**What to do:** Starting at the top of the listing below, copy each line exactly, stopping after the line that contains "give the outline of every instance of the <item>gray wall</item>".

**Input for this task:**
== == ==

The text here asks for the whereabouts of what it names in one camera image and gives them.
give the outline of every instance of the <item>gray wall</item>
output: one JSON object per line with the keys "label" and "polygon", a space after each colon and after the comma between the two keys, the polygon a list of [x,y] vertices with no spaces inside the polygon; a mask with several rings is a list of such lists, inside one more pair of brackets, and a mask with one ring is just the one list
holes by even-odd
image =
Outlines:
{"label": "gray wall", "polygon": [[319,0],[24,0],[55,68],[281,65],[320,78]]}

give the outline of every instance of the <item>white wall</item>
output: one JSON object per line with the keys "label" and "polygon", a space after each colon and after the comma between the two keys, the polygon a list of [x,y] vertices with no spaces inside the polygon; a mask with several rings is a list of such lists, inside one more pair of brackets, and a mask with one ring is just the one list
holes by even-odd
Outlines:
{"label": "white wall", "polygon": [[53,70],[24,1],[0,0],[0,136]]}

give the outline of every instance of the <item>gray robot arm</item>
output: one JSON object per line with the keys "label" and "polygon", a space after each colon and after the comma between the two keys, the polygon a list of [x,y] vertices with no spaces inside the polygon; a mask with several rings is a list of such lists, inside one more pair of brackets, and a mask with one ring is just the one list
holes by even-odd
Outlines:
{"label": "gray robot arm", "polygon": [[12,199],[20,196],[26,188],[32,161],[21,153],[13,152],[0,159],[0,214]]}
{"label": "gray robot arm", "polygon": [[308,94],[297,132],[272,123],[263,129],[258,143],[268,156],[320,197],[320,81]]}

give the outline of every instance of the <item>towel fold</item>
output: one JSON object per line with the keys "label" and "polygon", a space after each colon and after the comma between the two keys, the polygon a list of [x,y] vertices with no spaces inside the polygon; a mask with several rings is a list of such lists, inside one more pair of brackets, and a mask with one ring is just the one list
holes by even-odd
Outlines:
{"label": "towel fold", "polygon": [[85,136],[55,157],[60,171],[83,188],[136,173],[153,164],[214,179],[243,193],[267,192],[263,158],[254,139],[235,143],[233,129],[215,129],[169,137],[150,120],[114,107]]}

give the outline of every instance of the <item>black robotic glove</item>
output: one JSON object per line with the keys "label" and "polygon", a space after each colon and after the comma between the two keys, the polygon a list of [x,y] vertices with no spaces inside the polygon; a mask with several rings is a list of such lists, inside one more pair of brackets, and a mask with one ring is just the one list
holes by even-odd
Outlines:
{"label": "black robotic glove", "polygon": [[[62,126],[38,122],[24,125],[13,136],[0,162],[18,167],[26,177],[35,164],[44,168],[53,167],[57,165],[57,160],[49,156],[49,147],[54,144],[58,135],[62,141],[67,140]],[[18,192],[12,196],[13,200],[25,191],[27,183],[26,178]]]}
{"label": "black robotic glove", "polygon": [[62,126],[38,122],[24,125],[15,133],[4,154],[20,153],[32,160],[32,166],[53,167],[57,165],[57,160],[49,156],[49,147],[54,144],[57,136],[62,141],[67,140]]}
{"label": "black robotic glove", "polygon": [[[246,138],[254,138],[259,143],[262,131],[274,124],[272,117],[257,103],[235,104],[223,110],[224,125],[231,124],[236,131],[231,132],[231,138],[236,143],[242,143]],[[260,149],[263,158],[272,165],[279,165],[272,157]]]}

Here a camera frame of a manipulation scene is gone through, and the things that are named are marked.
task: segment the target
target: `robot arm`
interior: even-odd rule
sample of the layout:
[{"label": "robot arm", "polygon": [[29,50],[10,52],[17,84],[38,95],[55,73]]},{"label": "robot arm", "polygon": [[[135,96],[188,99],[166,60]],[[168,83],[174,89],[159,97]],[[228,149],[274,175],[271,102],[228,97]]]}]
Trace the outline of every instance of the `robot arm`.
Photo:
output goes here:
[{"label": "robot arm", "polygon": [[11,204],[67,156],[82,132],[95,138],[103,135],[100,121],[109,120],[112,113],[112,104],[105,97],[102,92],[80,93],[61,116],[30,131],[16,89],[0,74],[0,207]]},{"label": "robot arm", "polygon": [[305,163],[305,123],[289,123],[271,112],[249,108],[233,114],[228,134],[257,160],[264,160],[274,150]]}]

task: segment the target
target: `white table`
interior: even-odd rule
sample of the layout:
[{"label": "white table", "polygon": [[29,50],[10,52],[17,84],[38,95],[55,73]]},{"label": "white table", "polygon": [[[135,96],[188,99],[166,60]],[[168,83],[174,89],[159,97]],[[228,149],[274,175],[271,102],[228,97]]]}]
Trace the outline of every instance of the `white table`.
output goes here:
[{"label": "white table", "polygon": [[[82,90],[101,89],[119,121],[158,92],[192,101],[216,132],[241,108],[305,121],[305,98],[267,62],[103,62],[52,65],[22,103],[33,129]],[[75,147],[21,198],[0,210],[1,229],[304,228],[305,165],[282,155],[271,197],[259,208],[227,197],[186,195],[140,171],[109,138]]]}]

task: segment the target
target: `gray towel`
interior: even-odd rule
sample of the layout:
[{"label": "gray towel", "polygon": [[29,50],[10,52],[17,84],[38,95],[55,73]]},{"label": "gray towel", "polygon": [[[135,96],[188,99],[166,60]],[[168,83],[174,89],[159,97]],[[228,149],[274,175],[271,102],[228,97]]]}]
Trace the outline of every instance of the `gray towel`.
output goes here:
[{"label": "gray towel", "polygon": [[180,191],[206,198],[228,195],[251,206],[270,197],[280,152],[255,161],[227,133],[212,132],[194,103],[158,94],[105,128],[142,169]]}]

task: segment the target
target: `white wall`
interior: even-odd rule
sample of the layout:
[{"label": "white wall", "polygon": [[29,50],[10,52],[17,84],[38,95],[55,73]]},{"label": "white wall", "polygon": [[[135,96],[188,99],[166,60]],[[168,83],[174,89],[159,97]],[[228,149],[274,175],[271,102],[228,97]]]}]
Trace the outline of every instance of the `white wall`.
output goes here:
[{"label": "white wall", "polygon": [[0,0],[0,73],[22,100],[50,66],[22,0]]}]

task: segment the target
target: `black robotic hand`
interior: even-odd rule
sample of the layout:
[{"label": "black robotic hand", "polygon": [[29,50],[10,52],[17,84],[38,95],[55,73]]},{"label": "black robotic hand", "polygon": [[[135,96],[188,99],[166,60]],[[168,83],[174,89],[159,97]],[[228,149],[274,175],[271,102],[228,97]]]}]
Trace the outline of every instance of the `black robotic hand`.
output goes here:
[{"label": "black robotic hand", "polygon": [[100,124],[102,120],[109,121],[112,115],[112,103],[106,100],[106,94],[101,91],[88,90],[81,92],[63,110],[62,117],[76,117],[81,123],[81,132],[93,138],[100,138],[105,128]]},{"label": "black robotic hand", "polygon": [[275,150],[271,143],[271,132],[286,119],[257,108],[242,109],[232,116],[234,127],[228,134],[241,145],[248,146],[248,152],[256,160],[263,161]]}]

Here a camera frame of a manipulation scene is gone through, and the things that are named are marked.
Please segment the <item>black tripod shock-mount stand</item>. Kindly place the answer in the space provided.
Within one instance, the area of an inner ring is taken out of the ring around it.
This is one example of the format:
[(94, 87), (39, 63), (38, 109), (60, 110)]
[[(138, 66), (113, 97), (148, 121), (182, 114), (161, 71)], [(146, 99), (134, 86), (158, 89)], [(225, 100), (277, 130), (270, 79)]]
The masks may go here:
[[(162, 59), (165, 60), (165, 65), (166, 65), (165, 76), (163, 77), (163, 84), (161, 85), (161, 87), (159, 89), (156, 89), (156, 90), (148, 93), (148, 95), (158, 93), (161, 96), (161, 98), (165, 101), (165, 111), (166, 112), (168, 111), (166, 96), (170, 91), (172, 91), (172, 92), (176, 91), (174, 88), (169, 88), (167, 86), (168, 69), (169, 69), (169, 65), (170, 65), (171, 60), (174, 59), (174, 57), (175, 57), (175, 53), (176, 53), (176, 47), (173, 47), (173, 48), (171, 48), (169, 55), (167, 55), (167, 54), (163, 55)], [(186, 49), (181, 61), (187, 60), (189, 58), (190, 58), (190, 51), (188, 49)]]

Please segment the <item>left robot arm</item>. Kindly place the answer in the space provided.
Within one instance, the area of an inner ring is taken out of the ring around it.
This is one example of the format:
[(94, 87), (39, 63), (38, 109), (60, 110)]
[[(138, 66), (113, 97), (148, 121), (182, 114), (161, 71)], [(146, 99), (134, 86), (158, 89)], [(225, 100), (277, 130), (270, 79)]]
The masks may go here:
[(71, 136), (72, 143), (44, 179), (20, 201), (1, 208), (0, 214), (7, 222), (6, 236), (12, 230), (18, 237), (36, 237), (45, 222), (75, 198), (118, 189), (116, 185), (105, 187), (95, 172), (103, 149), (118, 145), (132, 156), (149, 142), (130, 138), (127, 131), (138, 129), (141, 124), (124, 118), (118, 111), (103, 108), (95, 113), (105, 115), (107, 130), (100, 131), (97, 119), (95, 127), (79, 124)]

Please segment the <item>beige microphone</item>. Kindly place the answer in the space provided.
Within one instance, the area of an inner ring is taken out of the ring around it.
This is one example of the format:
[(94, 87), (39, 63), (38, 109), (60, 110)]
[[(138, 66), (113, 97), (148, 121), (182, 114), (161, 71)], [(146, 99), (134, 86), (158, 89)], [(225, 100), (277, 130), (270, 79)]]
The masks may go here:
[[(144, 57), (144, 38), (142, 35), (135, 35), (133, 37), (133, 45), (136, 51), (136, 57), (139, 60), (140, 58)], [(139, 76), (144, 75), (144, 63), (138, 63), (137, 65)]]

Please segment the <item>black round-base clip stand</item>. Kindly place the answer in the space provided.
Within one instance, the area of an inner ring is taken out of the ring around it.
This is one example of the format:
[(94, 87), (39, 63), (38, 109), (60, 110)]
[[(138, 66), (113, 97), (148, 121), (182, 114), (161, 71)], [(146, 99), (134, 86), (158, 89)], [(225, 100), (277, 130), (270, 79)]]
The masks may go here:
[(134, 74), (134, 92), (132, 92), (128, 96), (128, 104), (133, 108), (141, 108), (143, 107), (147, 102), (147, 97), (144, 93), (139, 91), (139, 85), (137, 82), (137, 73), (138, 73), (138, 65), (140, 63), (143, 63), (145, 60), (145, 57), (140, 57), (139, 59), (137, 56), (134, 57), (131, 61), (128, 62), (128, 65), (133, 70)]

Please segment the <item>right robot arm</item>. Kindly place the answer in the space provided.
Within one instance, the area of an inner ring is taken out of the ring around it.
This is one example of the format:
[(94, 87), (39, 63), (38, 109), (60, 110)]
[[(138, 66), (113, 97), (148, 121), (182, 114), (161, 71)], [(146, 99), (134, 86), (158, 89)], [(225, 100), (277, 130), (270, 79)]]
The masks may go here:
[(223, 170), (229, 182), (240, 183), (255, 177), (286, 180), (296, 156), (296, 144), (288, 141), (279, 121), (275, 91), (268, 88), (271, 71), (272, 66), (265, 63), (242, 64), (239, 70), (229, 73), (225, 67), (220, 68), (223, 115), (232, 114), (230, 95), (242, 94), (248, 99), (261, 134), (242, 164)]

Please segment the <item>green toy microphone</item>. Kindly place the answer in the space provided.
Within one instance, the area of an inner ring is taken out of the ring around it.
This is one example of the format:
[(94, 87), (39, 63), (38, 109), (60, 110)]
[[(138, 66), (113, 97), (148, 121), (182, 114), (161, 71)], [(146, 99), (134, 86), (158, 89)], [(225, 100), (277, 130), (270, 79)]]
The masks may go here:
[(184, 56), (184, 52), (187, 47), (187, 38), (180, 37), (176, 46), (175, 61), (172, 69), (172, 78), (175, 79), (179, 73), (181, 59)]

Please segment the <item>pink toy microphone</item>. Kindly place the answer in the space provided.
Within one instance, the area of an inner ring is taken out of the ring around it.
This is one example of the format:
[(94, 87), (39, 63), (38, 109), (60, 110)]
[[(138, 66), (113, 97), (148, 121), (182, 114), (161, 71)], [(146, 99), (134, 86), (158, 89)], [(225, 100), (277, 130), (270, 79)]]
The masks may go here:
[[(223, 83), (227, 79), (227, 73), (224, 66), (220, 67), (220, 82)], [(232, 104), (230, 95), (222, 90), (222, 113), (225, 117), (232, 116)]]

== == ==

**Response to the exercise:**
The text here asks for the whereabouts of what it names in one camera image and gives them.
give the outline of every instance of the <item>gray wall</item>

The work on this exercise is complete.